• [Work instructions] Reproduce precisely the lines of the listing below, starting with the line that contains "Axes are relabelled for" and stopping after the line that contains "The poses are"; include nothing else.

• [Given information]
--- START ---

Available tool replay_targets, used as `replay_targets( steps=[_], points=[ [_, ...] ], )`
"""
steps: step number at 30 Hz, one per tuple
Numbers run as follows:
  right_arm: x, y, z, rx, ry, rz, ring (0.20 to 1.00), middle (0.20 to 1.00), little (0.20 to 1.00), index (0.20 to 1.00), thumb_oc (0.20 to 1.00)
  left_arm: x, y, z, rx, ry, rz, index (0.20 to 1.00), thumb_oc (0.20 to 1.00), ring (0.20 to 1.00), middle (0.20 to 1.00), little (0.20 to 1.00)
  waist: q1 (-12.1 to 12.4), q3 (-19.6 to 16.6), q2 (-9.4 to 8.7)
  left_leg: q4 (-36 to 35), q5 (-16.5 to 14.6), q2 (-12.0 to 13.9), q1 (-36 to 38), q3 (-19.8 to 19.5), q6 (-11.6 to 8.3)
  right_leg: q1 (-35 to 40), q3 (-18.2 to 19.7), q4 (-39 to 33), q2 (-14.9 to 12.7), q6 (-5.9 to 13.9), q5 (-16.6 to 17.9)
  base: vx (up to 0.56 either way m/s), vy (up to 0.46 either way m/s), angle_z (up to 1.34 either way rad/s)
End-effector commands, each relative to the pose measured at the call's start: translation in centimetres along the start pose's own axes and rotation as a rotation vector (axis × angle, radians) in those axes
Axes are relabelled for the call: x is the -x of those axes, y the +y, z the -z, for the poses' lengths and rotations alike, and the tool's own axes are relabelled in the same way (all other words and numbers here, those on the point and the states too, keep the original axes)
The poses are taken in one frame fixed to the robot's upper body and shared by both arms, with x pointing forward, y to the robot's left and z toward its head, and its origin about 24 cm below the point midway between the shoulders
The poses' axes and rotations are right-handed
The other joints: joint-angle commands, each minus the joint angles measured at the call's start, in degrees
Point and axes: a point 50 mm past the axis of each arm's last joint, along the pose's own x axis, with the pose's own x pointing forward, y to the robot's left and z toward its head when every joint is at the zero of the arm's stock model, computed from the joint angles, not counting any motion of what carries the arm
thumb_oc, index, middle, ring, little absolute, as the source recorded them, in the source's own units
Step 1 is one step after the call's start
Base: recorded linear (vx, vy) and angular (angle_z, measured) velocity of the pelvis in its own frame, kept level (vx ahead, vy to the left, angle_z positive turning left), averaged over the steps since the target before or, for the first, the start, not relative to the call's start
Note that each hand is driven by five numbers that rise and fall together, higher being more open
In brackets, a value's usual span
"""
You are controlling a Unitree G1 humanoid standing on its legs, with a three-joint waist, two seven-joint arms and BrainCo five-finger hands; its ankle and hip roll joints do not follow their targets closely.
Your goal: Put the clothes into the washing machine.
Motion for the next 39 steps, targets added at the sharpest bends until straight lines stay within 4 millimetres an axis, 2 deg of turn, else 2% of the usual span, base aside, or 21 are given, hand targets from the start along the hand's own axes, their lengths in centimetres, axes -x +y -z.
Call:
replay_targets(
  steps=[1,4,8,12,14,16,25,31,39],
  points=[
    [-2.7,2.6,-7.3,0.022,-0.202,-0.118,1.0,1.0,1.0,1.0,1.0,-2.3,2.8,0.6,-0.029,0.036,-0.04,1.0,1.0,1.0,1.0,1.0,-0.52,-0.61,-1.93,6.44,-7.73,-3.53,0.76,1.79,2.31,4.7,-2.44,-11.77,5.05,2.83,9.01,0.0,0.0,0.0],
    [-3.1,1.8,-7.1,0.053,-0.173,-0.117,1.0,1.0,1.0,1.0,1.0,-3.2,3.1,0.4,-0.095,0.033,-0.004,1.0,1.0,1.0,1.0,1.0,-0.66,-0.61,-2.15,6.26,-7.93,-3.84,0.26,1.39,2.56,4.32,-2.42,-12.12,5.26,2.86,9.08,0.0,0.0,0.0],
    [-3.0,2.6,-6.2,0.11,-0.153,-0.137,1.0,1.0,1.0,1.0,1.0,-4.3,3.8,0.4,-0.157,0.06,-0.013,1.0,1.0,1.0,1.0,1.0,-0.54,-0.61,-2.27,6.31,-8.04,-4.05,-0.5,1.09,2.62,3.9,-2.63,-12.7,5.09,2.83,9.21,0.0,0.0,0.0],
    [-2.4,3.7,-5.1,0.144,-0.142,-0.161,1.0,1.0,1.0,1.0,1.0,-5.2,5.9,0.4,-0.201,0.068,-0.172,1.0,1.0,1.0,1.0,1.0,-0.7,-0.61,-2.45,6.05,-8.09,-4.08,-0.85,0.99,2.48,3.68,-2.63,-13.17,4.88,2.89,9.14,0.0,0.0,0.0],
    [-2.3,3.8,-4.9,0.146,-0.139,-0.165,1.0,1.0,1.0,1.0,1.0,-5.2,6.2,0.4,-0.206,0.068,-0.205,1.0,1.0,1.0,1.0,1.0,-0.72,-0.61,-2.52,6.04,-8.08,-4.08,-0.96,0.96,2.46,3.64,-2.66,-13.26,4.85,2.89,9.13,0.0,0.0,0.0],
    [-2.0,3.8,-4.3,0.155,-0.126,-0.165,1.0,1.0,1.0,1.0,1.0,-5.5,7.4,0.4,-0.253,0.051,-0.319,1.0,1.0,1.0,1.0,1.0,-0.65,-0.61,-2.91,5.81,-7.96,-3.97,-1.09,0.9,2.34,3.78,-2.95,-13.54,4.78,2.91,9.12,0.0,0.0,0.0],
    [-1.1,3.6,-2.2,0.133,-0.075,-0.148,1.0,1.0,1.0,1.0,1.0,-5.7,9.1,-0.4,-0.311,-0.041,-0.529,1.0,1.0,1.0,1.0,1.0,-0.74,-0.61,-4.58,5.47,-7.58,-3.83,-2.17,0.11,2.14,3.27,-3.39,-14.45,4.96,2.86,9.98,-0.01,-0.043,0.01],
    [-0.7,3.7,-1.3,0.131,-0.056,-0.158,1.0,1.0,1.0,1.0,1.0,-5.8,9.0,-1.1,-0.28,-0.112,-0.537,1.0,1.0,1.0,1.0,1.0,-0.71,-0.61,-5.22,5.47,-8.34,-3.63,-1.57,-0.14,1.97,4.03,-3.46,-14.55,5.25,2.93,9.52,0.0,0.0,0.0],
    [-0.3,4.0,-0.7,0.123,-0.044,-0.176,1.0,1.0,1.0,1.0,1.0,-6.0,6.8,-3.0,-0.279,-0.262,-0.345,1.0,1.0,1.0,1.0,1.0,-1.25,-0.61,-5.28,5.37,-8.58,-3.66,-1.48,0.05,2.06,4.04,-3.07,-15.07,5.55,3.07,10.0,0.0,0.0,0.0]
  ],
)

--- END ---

• [Response box]
Axes are relabelled for the call: x is the -x of those axes, y the +y, z the -z, for the poses' lengths and rotations alike, and the tool's own axes are relabelled in the same way (all other words and numbers here, those on the point and the states too, keep the original axes)
The poses are taken in one frame fixed to the robot's upper body and shared by both arms, with x pointing forward, y to the robot's left and z toward its head, and its origin about 24 cm below the point midway between the shoulders

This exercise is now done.